◆ Brief ◆
Your task is to transcribe, without alteration, the lines from the top of the material below through the line bearing "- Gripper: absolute", inclusive.

◆ Source material ◆
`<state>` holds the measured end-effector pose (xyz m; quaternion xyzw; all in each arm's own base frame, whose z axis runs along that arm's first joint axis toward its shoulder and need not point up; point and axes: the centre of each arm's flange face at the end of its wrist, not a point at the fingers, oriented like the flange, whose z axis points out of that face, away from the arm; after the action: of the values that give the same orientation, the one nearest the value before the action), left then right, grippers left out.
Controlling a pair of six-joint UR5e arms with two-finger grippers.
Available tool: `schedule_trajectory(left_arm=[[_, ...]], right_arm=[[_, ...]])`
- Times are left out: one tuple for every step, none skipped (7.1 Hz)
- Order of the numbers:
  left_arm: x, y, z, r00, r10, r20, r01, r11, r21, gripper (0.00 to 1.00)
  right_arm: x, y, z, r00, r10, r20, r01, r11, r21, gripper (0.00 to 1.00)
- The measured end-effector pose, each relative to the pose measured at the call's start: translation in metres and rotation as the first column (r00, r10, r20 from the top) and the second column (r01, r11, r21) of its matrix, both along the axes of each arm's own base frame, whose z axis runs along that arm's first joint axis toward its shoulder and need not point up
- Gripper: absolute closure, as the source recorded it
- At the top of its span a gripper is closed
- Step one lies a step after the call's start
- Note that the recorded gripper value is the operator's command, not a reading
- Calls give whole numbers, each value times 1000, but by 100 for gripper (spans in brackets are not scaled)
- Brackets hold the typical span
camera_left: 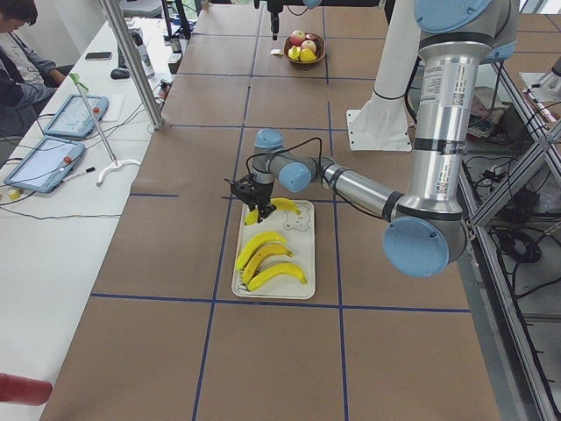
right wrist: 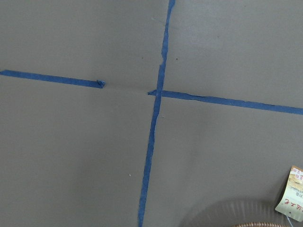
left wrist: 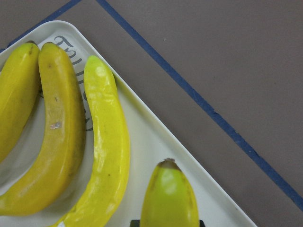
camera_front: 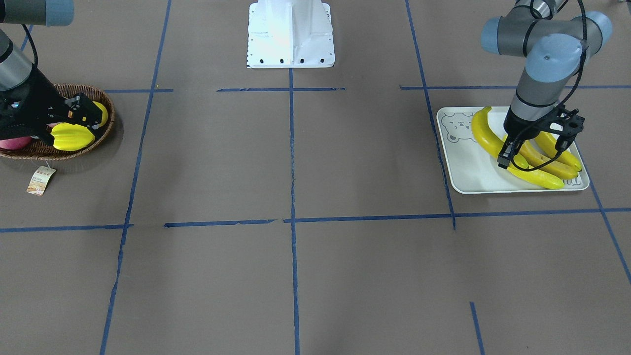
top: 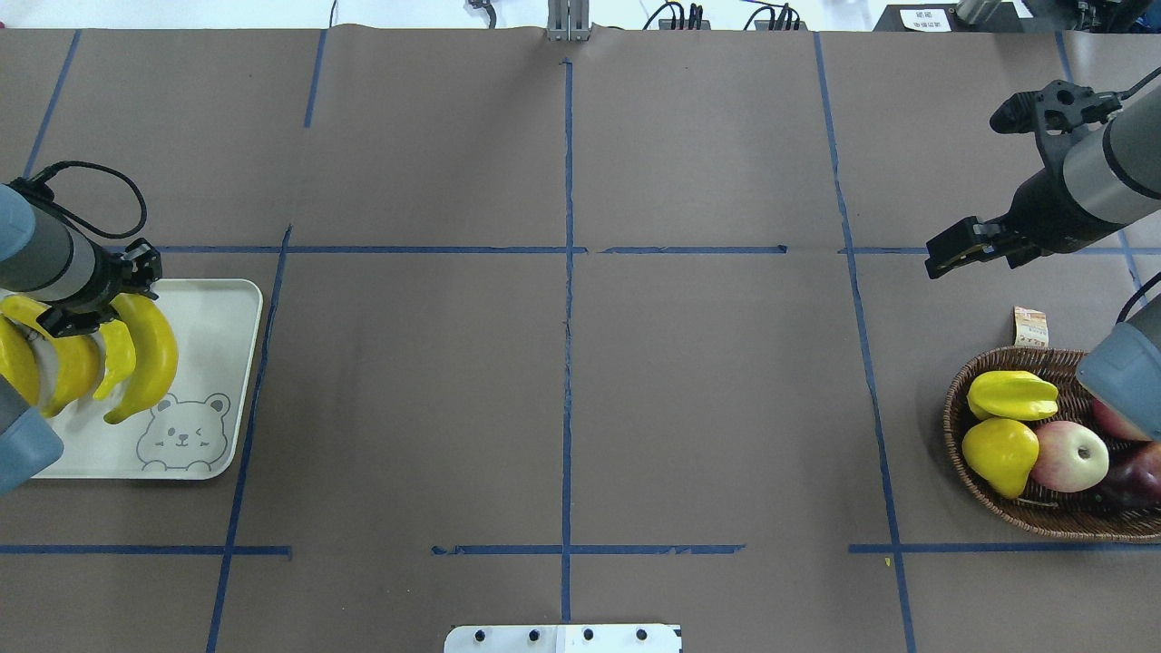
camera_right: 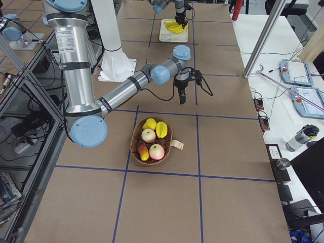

◆ Exercise result ◆
`<state>` holds the measured end-effector pose (xyz m; quaternion xyzw; all in each arm's own base frame, whose z axis runs along that arm's first joint axis toward its shoulder and need not point up; point and axes: the centre of each arm's flange face at the end of its wrist, not a point at the fingers, oriented like the flange, whose z axis points out of that face, away from the arm; after the action: of the values that give the same orientation, the one nearest the value before the action), left then right, grippers left out.
Controlling a pair of six-joint UR5e arms with two-finger grippers.
Available tool: `schedule_trajectory(left_arm=[[_, ...]], right_arm=[[_, ...]])`
- Times are left out: one tuple for every step, none skipped (7.1 Hz)
- Order of the numbers:
  left_arm: x, y, z, r00, r10, r20, r01, r11, r21, gripper (0.00 to 1.00)
  right_arm: x, y, z, r00, r10, r20, r01, r11, r21, gripper (0.00 to 1.00)
- The measured end-effector pose, each relative to the pose measured at the call's start: translation in metres and rotation as the first column (r00, r10, r20 from the top) and the second column (r01, r11, r21) of its matrix, both along the axes of each arm's own base frame, whose z axis runs along that arm's first joint axis toward its shoulder and need not point up
- Gripper: absolute closure, as the source recorded it

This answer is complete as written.